Science Fair Project Encyclopedia
GRU is the English transliteration of the Russian acronym ГРУ, which stands for "Гла́вное Разве́дывательное Управле́ние" (Glavnoe Razvedyvatel'noe Upravlenie), meaning Chief Intelligence Directorate. The GRU was created in 1918 by Lenin, and given the task of handling all military intelligence. It operated residencies all over the world, along with the SIGINT (signal intelligence) station, in Lourdes , Cuba, and throughout the former Soviet bloc countries, especially in Lithuania, Latvia, and Estonia.
The GRU was totally independent of most other power centers in the Soviet Union, most famously the CPSU and KGB. At the time of the GRU's creation, Lenin ordered the Cheka (predecessor of the KGB) not to interfere with the GRU's operations. The rivalry between the GRU and KGB was even more intense than the rivalry between the FBI and CIA.
The existence of the GRU was not publicized during the Soviet era. It became widely known in Russia, and the West outside the narrow confines of the intelligence community, during perestroika, in part thanks to the writings of "Viktor Suvorov" (Vladimir Rezun), a GRU agent who defected to Britain and wrote about his experiences in the Soviet military and intelligence services. According to Suvorov, even the Communist Party general secretary couldn't enter GRU headquarters without going through a security screening.
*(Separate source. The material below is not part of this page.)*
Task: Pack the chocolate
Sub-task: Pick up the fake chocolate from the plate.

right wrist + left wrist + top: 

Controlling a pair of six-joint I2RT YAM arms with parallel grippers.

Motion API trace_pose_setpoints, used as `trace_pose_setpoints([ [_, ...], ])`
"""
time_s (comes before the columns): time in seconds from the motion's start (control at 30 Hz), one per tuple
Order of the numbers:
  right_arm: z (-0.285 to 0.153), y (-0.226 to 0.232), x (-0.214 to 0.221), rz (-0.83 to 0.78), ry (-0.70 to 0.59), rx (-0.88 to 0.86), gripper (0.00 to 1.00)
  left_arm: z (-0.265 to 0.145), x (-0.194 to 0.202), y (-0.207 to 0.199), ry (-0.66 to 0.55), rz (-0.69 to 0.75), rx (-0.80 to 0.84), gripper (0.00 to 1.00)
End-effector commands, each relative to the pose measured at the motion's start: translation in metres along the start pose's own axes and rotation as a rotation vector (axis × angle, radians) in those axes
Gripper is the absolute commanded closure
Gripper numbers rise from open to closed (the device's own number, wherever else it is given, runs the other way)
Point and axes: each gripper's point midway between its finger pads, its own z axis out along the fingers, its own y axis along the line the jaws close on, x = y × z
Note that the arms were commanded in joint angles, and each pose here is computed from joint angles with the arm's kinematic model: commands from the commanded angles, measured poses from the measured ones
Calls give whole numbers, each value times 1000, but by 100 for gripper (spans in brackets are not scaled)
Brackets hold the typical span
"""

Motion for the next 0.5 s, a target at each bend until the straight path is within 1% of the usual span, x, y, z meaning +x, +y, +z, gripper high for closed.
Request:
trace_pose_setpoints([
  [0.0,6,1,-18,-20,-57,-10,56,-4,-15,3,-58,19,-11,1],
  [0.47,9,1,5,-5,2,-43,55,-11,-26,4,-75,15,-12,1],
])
The GRU still remains to this day a very important part of the Russian Federation's intelligence services, especially since it was never split up like the KGB was.
In 2002, Bill Powell wrote Treason, an account of the experiences of former GRU colonel Vyacheslav Baranov. Baranov had been recruited by the CIA, but was betrayed by a mole in either the FBI or CIA and spent five years in prison before being released. The identity of the mole remains unknown to this day, though some speculation mounted that it could have been Robert Hanssen.